The second reason the suggested story line drives me nuts is that it ignores a deeper level at which gender beliefs and gender stereotypes have in fact strongly shaped behavior in the areas of business and finance.

Many stories coming out of bond-trading rooms and other realms of high-flying commerce attest to a frequent macho, swaggering, risk-loving, aggressive atmosphere, often alluded to in the media as being testosterone-soaked. I see no need to question the veracity of these stories, having often experienced an only slightly more subtle variant of this atmosphere in academic economics seminar rooms. And certainly a tendency by many financial market actors to take excessive risks, while showing a distinct lack of care for the adverse results of these decisions on clients or anyone else, is a big piece of the financial crisis story.

The essentialist story about what causes this atmosphere attributes it to the participants being mostly male. The more subtle alternative I’d like to suggest, however, is that it is the culturally ascribed masculinity of the financial sector that explains both the predominant maleness of its participants and a one-sided emphasis on stereotypically masculine behaviors. Beginning with the Classical economists, markets have been thought of as mechanical, populated by autonomous agents driven by self-interest, competition, and a drive for achievement—all areas of life associated with masculinity. Agents have often also been thought of as guided by (masculine) rationality (though, with evidence of social-emotional herd behavior, more people are coming to doubt that now). Meanwhile, considerations of human personal relations, care, cooperation, the nurturing conservation of life, and emotion—explicitly excluded from economic life by an approach that tried to emulate physics—were read off onto the feminine-stereotyped realms of home and family. These “soft” considerations have often been perceived as both foreign to (impersonal, rational) market behavior, and unnecessary due to the presumed “self-regulating” nature of markets. Women, stereotyped as the carriers of all those denigrated considerations, have been also, in consequence (and to the benefit of male consolidation of power), considered unsuitable and unnecessary in such environments.

What is actually underlying the financial crisis, then, is not a story of too many testosterone-driven men and too few caring women. Instead, we should be in shock, wondering about why in the world we ever dreamed that human-made markets did or could ever function using only one-half of human-shared capacities. We, as a society, bought the Brooklyn Bridge when we came to believe that emotions and social phenomena don’t play any role in commerce and finance, and that care and caution about outcomes could be thrown to the wind in these realms, by whoever is in charge.

Now, if anyone can come up with some good TV visuals for this story, let me know.

  1. Merijn Knibbe
    November 15, 2010 at 9:14 pm

    I’ve been teaching economics to students using the Colander macro textbook. He mentions Schumpeterian ‘entrepreneurship’ as one of the guiding elements of our economy.

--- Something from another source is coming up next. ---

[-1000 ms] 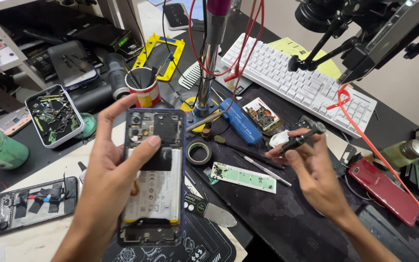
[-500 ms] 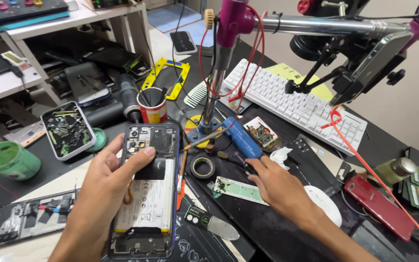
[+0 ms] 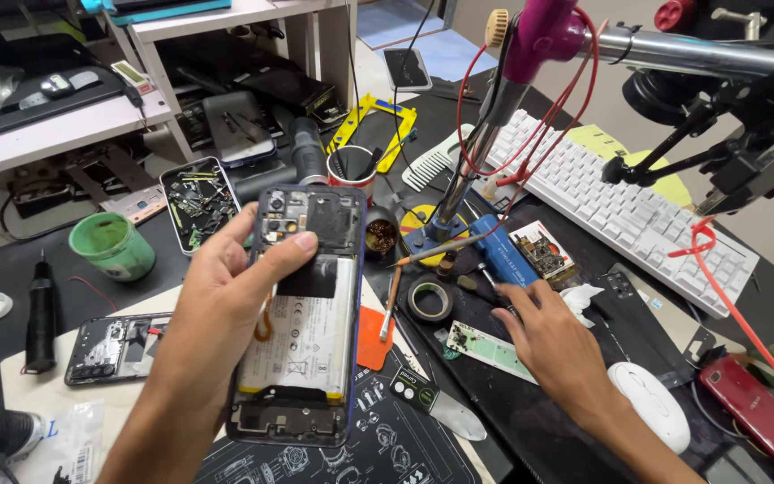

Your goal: The person removes the back cover of a smartphone, manipulates internal components by hand, and uses a screwdriver to remove screws from the internal circuit board.

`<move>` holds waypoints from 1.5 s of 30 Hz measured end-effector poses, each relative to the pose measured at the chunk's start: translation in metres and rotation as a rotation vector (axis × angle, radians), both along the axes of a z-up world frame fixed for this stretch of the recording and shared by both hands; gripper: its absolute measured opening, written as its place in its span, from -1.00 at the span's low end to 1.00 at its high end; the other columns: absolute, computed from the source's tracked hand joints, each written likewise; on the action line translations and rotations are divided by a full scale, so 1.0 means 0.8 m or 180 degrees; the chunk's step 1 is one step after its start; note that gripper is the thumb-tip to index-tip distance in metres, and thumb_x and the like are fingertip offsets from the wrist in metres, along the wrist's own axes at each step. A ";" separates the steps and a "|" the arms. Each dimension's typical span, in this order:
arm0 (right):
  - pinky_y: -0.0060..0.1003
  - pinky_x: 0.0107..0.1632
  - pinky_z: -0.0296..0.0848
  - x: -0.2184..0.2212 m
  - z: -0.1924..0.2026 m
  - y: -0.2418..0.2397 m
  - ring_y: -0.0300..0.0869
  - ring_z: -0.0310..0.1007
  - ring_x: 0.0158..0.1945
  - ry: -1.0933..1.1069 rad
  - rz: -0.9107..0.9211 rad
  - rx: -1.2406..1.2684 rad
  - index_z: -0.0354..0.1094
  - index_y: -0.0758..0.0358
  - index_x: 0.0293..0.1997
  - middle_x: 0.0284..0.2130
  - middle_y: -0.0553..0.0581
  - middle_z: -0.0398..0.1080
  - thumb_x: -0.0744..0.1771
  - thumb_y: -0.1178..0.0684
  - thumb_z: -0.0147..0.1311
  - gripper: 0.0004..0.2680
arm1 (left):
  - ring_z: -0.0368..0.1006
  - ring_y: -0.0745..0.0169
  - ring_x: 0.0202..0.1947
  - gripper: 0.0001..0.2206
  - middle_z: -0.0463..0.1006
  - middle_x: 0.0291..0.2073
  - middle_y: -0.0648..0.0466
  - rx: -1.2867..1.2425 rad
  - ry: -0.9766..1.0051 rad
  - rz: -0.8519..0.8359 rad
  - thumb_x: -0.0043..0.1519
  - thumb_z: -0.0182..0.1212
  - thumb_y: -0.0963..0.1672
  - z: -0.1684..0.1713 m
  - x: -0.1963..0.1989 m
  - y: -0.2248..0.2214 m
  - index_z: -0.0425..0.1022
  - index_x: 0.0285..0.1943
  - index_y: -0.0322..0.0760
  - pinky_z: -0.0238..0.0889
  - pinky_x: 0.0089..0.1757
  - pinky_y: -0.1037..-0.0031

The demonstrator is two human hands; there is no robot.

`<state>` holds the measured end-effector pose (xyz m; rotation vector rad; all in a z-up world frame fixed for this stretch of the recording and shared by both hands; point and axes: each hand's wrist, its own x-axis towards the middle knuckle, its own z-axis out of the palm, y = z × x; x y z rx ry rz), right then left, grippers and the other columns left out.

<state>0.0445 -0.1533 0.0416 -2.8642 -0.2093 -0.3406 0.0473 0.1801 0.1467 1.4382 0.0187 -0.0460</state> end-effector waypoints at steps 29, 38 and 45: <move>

Henry Ford, Anthony Fokker, those kind of guys – and I mentioned them as an example. ‘Well’, I thought, ‘let’s also mention a famous female entrepreneur’. Oops. Hard to find. However. After some looking and thinking I discovered quite some female highly succesfull entrepreneurs who did change the world with their ideas. None of these, however, ventured to establish what I first sought, a mega-enterprise like Ford company and the like. Examples: Coco Chanel. Mother Teresa. Anita Roddick. Xaviera Hollander. And quite some other innovating but mostly small businesses. Might make good TV visuals.

  2. Geoff Davies
    November 15, 2010 at 10:53 pm

    Thanks Julie. Informative, as well as your point well made.